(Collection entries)
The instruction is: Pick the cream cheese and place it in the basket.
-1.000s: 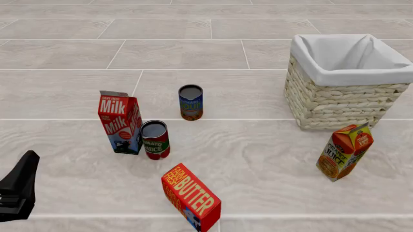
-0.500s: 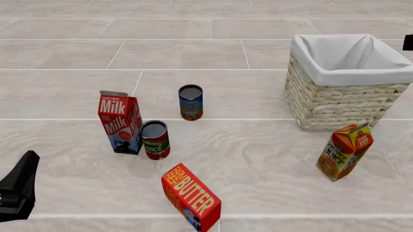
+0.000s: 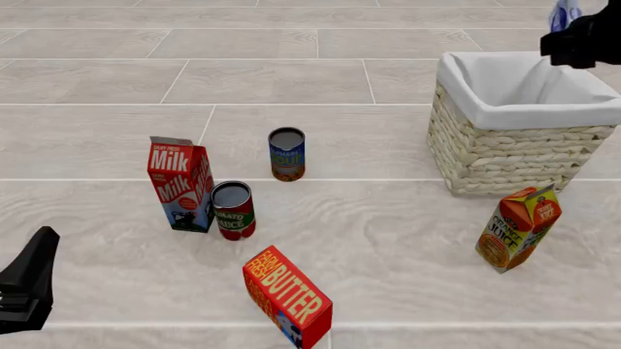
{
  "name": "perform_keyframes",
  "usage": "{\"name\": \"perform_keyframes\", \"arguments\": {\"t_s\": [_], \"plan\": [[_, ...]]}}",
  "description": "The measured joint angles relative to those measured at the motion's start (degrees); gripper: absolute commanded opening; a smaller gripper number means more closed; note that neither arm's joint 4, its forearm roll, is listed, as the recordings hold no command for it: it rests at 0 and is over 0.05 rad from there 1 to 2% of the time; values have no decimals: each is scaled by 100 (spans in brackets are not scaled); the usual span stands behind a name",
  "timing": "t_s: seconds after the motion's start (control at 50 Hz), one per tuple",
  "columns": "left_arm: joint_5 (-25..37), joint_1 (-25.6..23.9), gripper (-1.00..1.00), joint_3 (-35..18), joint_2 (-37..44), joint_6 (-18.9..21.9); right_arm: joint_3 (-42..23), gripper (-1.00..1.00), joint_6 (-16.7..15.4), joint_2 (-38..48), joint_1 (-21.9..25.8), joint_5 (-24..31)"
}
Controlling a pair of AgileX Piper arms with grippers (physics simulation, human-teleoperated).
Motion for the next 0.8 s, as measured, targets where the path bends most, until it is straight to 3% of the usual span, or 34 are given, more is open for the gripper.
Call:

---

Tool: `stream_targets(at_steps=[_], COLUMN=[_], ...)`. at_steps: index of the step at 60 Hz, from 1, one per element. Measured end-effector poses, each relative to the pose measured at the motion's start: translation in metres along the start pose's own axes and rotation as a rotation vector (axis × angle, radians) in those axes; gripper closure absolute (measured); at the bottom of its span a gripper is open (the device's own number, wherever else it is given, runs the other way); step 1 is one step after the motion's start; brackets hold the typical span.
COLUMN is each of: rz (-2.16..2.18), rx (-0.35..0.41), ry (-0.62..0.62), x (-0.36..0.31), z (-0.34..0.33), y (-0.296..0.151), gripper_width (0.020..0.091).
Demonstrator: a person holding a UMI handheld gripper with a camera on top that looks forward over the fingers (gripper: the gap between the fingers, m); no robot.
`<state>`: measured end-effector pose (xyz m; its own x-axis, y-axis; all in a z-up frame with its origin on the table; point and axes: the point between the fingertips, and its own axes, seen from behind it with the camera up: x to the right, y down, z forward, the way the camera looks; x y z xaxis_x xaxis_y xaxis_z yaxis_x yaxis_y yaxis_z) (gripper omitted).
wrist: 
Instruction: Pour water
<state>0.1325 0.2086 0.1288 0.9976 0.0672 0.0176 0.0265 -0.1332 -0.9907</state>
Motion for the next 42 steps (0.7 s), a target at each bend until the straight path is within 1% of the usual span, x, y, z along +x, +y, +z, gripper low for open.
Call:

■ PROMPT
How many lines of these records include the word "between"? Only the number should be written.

■ RESPONSE TO THIS EXERCISE
2